Audio Super-Resolution with Latent Bridge Models¶

Conference: NeurIPS 2025 arXiv: 2509.17609 Code: Available (Demo: https://AudioLBM.github.io/) Area: Audio Super-Resolution / Generative Models Keywords: Audio super-resolution, latent bridge model, frequency-aware training, cascaded super-resolution, any-to-192kHz

TL;DR¶

This paper proposes AudioLBM, which compresses audio waveforms into a continuous latent space and employs a bridge model to realize a latent-to-latent generation process from low-resolution to high-resolution. Combined with frequency-aware training for broader data utilization and a cascaded design to surpass the 48kHz ceiling, AudioLBM comprehensively outperforms methods such as AudioSR across speech, sound effects, and music, while achieving any-to-192kHz audio super-resolution for the first time.

Background & Motivation¶

Background: Audio super-resolution (SR) aims to upsample low-resolution waveforms to high resolution. Existing approaches include mapping-based methods, GANs, diffusion models, and bridge models. AudioSR is currently the most representative cross-domain any-to-48kHz method, based on a diffusion model operating in a mel-spectrogram latent space. A2SB applies a Schrödinger Bridge in the STFT domain for music bandwidth extension.

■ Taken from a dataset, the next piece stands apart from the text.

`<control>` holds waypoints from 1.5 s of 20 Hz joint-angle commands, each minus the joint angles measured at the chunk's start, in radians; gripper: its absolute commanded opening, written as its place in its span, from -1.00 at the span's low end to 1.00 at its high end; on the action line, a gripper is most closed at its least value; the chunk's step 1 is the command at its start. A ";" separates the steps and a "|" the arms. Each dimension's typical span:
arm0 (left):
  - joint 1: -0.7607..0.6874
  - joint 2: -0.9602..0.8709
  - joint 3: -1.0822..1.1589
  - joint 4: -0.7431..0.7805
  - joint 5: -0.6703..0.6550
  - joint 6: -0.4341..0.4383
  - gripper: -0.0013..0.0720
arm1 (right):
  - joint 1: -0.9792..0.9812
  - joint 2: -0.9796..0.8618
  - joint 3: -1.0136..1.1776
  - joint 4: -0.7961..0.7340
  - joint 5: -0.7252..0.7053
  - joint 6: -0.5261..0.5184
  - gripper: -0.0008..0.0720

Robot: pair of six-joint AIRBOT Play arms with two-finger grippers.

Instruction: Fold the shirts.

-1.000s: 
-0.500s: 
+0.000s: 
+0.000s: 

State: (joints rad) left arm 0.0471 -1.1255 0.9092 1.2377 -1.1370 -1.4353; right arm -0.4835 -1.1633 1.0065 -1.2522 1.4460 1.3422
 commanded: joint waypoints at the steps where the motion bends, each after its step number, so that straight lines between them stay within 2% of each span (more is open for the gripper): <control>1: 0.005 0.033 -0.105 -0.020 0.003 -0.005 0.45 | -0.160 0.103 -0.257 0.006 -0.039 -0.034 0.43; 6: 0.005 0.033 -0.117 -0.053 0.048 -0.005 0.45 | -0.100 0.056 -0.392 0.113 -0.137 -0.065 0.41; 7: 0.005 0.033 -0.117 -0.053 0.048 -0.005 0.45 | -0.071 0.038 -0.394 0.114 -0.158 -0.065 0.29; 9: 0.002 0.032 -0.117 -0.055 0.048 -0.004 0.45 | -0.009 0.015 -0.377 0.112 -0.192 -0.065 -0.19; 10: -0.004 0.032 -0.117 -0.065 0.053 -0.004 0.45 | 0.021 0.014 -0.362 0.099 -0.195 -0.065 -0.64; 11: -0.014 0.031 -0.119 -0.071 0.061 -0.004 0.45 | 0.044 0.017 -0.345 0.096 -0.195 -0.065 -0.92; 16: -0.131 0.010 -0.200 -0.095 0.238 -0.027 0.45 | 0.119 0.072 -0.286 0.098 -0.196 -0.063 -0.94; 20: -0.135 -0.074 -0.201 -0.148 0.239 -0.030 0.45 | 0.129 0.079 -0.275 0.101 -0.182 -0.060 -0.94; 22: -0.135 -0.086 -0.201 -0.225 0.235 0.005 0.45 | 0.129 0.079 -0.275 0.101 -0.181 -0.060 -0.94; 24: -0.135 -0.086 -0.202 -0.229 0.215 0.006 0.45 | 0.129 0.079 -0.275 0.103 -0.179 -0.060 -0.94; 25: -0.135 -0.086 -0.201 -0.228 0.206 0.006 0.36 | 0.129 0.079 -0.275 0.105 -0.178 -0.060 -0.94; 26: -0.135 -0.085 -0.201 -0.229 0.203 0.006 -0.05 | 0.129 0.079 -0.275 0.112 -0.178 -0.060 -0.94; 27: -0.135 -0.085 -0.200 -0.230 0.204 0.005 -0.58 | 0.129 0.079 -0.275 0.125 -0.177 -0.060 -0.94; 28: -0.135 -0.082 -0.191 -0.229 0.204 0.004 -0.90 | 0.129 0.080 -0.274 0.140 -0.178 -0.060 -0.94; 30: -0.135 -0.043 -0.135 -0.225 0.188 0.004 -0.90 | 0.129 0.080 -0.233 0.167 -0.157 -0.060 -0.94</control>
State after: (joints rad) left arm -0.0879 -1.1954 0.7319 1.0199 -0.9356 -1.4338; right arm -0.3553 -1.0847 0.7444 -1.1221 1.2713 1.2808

Limitations of Prior Work: The generation quality of existing methods is constrained by the mismatch between generative priors and the super-resolution task: (1) AudioSR generates high-resolution content from Gaussian noise (noise-to-latent), neglecting the rich prior information in the LR waveform; (2) A2SB treats the high-frequency region in the STFT domain as missing and fills it with Gaussian noise, yielding an equally uninformative prior. Furthermore, all existing methods are bounded by the 48kHz ceiling, whereas professional audio production requires 96kHz or even 192kHz.

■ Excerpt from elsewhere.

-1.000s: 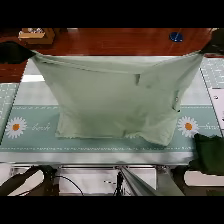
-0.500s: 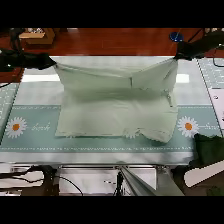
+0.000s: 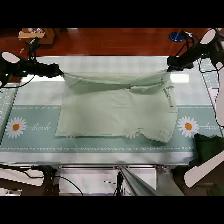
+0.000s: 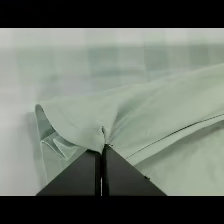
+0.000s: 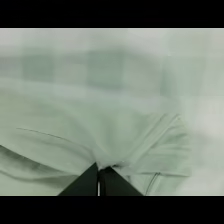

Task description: Fold the shirts.

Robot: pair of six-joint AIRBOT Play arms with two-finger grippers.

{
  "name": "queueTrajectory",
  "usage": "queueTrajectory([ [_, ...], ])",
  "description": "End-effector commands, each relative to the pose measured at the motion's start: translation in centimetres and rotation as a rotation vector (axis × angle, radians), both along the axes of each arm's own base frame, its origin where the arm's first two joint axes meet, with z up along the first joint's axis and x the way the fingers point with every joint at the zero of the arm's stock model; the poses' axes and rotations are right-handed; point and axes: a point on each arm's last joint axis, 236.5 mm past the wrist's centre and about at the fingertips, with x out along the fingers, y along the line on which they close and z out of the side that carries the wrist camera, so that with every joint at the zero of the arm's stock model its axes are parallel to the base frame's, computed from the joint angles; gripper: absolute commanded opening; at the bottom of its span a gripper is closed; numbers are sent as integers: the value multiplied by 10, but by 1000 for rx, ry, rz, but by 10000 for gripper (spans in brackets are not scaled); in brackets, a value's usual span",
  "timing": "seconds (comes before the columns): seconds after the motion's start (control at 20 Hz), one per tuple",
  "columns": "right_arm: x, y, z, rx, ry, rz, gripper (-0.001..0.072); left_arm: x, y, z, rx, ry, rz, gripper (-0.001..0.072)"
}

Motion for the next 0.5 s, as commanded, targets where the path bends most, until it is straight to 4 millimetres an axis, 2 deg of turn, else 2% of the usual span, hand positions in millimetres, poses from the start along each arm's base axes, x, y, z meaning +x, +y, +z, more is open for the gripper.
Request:
queueTrajectory([
  [0.0,-48,-9,2,-56,173,56,31,-34,0,5,45,125,-110,22],
  [0.1,-82,-16,1,-82,316,73,31,-62,-3,3,41,251,-148,23],
  [0.25,-97,-16,-1,-77,393,69,31,-89,-2,-13,42,397,-168,22],
  [0.3,-98,-13,-4,-68,404,64,31,-91,-2,-20,45,420,-172,23],
  [0.45,-104,0,-24,-4,454,66,31,-82,-4,-44,42,435,-155,23],
])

Key Challenge: The LR waveform itself is a highly informative prior for the HR target, yet existing frameworks fail to exploit it effectively. The generation process should be a conditional transformation from LR to HR rather than a generation from noise. Scarcity of high-sampling-rate training data further limits scalability.

Goal: (1) Design a generative framework that fully leverages LR prior information; (2) Address the scarcity of high-sampling-rate training data; (3) Break through the 48kHz super-resolution ceiling to reach 96kHz and 192kHz.

Key Insight: Directly compress audio waveforms into a continuous latent space (preserving LR prior information) and connect LR and HR latent representations via a bridge model. Frequency-aware training is introduced to enable any-to-any upsampling, and a cascaded design with prior augmentation is employed to surpass the sampling-rate ceiling.

Core Idea: Replace the noise-to-data diffusion paradigm with a bridge model operating in waveform latent space, complemented by frequency-aware training and a cascaded design for high-quality audio super-resolution.

Method¶

Overall Architecture¶

Input: LR waveform \(\bm{x}^{LR}\) → waveform VAE encoder → LR latent \(\bm{z}^{LR}\) → bridge model reverse sampling → HR latent \(\bm{z}^{HR}\) → VAE decoder → HR waveform \(\bm{x}^{HR}\). During training, LR–HR latent pairs serve as the two boundary distributions of the bridge model, which learns the generative path from LR to HR.

Key Designs¶

Waveform Latent Space Bridge Model (AudioLBM):
- Function: Establishes a generative path from LR to HR in a continuous latent space, fully exploiting the LR prior.
- Mechanism: A convolutional VAE is trained to compress waveforms into \(\bm{z} \in \mathbb{R}^{c \times l}\). Using \(\bm{z}^{LR}\) as the prior (\(t=T\), Dirac distribution) and \(\bm{z}^{HR}\) as the target (\(t=0\)), a bridge process is established. A noise prediction network \(\epsilon_\theta(\bm{z}_t, t, \bm{z}_T)\) is trained with loss \(\|\epsilon_\theta - (\bm{z}_t - \alpha_t \bm{z}_0)/(\alpha_t \sigma_t)\|_2^2\). During inference, first-order SDE reverse sampling (50 steps) is performed starting from \(\bm{z}^{LR}\).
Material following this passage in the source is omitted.